> [WHAT IS BEING ASKED]
Out of the listing below, copy every line that carries the string "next".
━━━ DATA SEGMENT
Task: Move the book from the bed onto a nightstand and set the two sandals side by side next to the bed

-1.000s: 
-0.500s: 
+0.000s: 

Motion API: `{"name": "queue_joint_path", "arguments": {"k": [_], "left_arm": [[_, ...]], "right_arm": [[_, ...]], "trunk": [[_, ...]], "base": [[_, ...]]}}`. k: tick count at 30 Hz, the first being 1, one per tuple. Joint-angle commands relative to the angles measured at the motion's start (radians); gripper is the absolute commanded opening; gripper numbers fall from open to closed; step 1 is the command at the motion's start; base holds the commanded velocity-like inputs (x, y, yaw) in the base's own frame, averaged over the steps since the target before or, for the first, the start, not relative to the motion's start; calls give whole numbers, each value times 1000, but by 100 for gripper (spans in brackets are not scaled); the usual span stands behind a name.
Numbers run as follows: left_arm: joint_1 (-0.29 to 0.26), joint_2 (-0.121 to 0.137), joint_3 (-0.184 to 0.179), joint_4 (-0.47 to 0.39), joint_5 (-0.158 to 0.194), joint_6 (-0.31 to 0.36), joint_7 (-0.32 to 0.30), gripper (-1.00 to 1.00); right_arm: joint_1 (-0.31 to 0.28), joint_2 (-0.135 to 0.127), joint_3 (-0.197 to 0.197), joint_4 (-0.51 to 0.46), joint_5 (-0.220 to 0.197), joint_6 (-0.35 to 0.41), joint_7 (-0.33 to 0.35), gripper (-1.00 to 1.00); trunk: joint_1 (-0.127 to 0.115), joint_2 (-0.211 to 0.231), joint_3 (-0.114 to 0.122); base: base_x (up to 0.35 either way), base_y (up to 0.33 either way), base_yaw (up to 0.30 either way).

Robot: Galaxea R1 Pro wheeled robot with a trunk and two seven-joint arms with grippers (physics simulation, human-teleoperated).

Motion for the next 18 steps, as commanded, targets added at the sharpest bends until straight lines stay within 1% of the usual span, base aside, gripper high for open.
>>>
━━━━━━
> [PROBLEM SOLUTION]
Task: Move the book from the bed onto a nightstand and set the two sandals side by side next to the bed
Motion for the next 18 steps, as commanded, targets added at the sharpest bends until straight lines stay within 1% of the usual span, base aside, gripper high for open.

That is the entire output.